══ Dataset section
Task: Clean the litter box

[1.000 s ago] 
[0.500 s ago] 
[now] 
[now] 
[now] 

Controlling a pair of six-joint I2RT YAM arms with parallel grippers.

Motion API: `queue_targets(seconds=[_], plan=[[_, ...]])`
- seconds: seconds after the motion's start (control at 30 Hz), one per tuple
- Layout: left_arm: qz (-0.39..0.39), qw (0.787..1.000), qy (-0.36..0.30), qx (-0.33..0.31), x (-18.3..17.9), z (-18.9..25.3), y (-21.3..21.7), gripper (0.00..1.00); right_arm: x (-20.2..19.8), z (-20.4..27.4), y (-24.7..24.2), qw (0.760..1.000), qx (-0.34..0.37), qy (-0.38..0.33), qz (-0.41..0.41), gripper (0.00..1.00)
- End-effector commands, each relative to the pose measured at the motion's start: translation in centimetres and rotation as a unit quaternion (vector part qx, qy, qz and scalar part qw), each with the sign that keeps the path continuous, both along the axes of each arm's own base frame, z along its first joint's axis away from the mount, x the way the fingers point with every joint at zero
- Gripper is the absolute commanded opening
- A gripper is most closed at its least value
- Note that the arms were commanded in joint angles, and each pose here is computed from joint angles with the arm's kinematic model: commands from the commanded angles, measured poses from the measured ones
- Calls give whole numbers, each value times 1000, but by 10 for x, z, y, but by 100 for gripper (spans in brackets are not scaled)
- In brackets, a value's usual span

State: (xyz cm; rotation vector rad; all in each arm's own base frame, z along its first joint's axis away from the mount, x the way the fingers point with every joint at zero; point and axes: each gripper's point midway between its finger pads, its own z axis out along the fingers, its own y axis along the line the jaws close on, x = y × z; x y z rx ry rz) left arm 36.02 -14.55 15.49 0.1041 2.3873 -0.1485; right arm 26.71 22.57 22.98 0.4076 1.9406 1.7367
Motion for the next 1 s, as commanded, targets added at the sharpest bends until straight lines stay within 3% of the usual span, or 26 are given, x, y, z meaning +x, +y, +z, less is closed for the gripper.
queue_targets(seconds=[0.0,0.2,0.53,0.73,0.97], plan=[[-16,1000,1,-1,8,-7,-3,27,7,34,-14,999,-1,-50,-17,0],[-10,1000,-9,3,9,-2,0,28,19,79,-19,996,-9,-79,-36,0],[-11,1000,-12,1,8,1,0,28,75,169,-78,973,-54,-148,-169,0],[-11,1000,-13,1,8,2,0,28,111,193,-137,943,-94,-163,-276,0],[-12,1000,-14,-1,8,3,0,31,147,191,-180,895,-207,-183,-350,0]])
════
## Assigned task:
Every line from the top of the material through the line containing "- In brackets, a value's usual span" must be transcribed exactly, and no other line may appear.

## Solution to this problem:
Task: Clean the litter box

[1.000 s ago] 
[0.500 s ago] 
[now] 
[now] 
[now] 

Controlling a pair of six-joint I2RT YAM arms with parallel grippers.

Motion API: `queue_targets(seconds=[_], plan=[[_, ...]])`
- seconds: seconds after the motion's start (control at 30 Hz), one per tuple
- Layout: left_arm: qz (-0.39..0.39), qw (0.787..1.000), qy (-0.36..0.30), qx (-0.33..0.31), x (-18.3..17.9), z (-18.9..25.3), y (-21.3..21.7), gripper (0.00..1.00); right_arm: x (-20.2..19.8), z (-20.4..27.4), y (-24.7..24.2), qw (0.760..1.000), qx (-0.34..0.37), qy (-0.38..0.33), qz (-0.41..0.41), gripper (0.00..1.00)
- End-effector commands, each relative to the pose measured at the motion's start: translation in centimetres and rotation as a unit quaternion (vector part qx, qy, qz and scalar part qw), each with the sign that keeps the path continuous, both along the axes of each arm's own base frame, z along its first joint's axis away from the mount, x the way the fingers point with every joint at zero
- Gripper is the absolute commanded opening
- A gripper is most closed at its least value
- Note that the arms were commanded in joint angles, and each pose here is computed from joint angles with the arm's kinematic model: commands from the commanded angles, measured poses from the measured ones
- Calls give whole numbers, each value times 1000, but by 10 for x, z, y, but by 100 for gripper (spans in brackets are not scaled)
- In brackets, a value's usual span

This exercise has no more to it.